Les nerfs sudomoteurs sont les nerfs efférents de la glande sudoripare. La stimulation des glandes sudoripares par le nerf sudomoteur provoque la sécrétion de sueur. Dans le SDRC, les nerfs sudomoteurs sont hyperactifs.

Que sont les changements trophiques ?

Les modifications trophiques observées sont secondaires à l’ischémie (réduction de l’apport d’oxygène) de la peau, des cheveux, des tissus sous-cutanés et des os. Les changements trophiques autonomes également connus sous le nom d’atrophie neurogène ou d’atrophie neurotrope secondaire à la vasoconstriction (rétrécissement des vaisseaux sanguins) et à l’ischémie (diminution de l’apport sanguin).

A lire aussi :

  • Symptômes et signes du syndrome douloureux régional complexe (SDRC) ou de la dystrophie sympathique réflexe (DSR)
  • Quelles sont les causes courantes de la DSR ou du SDRC de type 1 ?

Les références:

  1. Paramètres démographiques et médicaux dans le développement du syndrome douloureux régional complexe de type 1 (SDRC1) :

    étude prospective sur 596 patients fracturés.

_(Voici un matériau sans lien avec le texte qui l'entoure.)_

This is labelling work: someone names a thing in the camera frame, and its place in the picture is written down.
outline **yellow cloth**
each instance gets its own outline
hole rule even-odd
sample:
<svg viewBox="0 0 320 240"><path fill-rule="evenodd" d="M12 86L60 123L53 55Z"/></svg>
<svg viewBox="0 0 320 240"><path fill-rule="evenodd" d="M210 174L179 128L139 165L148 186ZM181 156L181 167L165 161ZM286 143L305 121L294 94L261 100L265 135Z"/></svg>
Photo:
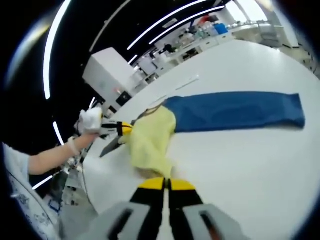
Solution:
<svg viewBox="0 0 320 240"><path fill-rule="evenodd" d="M153 170L170 178L173 165L166 158L166 153L175 129L175 115L160 106L154 113L139 119L132 132L123 136L120 141L129 146L131 164L134 167Z"/></svg>

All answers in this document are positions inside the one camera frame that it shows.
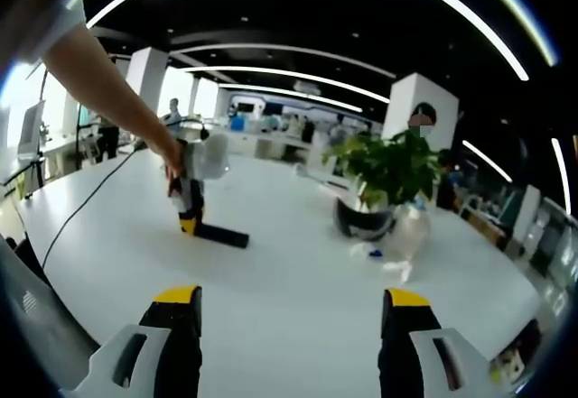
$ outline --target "yellow band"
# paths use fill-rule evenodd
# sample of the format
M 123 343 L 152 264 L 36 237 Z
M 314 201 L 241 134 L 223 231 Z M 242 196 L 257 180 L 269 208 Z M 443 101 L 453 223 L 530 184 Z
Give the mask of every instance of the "yellow band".
M 391 295 L 394 306 L 430 306 L 430 302 L 425 297 L 414 292 L 407 292 L 398 288 L 388 288 L 386 291 Z
M 161 303 L 190 303 L 192 293 L 198 285 L 190 285 L 188 287 L 175 287 L 162 292 L 154 298 L 154 301 Z
M 181 223 L 181 227 L 185 233 L 187 233 L 191 236 L 195 234 L 195 226 L 197 225 L 197 219 L 195 219 L 195 218 L 193 218 L 193 219 L 179 219 L 179 222 Z

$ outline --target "black ceiling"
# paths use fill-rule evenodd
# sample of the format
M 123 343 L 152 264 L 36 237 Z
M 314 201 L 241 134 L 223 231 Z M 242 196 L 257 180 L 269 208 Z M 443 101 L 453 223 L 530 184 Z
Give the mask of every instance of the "black ceiling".
M 110 1 L 85 0 L 87 18 Z M 514 171 L 519 152 L 506 147 L 510 140 L 504 135 L 514 137 L 514 143 L 524 137 L 530 142 L 528 148 L 537 150 L 538 163 L 530 170 L 538 178 L 554 177 L 549 171 L 556 168 L 549 138 L 578 131 L 578 115 L 568 104 L 576 35 L 564 19 L 573 4 L 525 0 L 560 55 L 552 68 L 501 1 L 462 1 L 513 51 L 530 77 L 528 82 L 520 81 L 486 38 L 440 0 L 127 0 L 105 16 L 94 32 L 114 53 L 130 54 L 148 45 L 175 51 L 221 43 L 269 43 L 350 57 L 395 73 L 399 79 L 419 72 L 460 99 L 465 116 L 456 141 L 475 137 L 488 155 Z M 395 81 L 346 62 L 294 51 L 225 49 L 185 55 L 207 65 L 313 74 L 385 97 Z M 172 64 L 186 66 L 177 60 Z M 278 75 L 225 73 L 239 83 L 285 89 L 294 84 L 294 79 Z M 324 97 L 362 107 L 364 116 L 383 121 L 386 104 L 342 88 L 319 86 Z M 508 120 L 508 128 L 502 119 Z M 549 152 L 546 157 L 539 156 L 543 150 Z M 540 168 L 546 166 L 549 175 L 541 175 Z

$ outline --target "hand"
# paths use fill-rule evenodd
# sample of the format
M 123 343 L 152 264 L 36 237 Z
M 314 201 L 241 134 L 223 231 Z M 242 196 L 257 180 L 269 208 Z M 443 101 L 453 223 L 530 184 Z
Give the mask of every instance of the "hand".
M 163 157 L 164 175 L 169 181 L 168 194 L 171 196 L 172 181 L 182 176 L 184 165 L 182 161 L 182 145 L 170 135 L 161 134 L 154 141 L 147 142 L 149 148 Z

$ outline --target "human arm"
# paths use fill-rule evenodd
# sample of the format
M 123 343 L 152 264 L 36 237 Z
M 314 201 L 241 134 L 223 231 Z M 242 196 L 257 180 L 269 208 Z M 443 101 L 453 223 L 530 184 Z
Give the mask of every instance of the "human arm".
M 128 86 L 84 24 L 60 38 L 43 56 L 47 70 L 82 105 L 143 138 L 177 174 L 182 147 Z

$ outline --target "computer screen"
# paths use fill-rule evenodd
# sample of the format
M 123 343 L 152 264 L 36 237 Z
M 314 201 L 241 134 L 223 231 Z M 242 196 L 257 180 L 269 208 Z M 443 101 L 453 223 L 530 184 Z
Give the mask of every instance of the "computer screen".
M 237 104 L 237 112 L 253 112 L 255 105 L 252 103 L 239 103 Z
M 264 116 L 280 116 L 283 113 L 283 105 L 280 103 L 267 102 L 263 110 Z
M 20 134 L 20 143 L 18 144 L 19 156 L 38 153 L 43 109 L 44 101 L 41 101 L 26 110 L 22 123 L 22 133 Z

    Beerthuizen A, Stronks DL, Van’t Spijker A, Yaksh A, Hanraets BM, Klein J, Huygen FJ.

    Douleur. juin 2012;153(6):1187-92. doi : 10.1016/j.pain.2012.01.026. Département de psychologie médicale et

    Psychothérapie, Erasmus MC, Rotterdam.

  2. Augmentation de l’endothéline-1 et diminution des niveaux d’oxyde nitrique dans les liquides des cloques des patients atteints de rhume de type intermédiaire

    syndrome douloureux régional complexe de type 1.

    Groeneweg JG, Huygen FJ, Heijmans-Antonissen C, Niehof S, Zijlstra FJ.

    Trouble musculosquelettique BMC. 30 novembre 2006; 7:91.

    Département d’anesthésiologie, subdivision Centre de traitement de la douleur, Erasmus MC Rotterdam.

  3. Perte osseuse dans la main asymptomatique controlatérale chez les patients atteints du syndrome douloureux régional complexe de type 1.

    Karacan I, Aydin T, Ozaras NJ Bone Miner Metab. 2004;22(1):44-7.

    Clinique de médecine physique et de réadaptation de l’hôpital SSK Vakif Gureba, Istanbul, Turquie.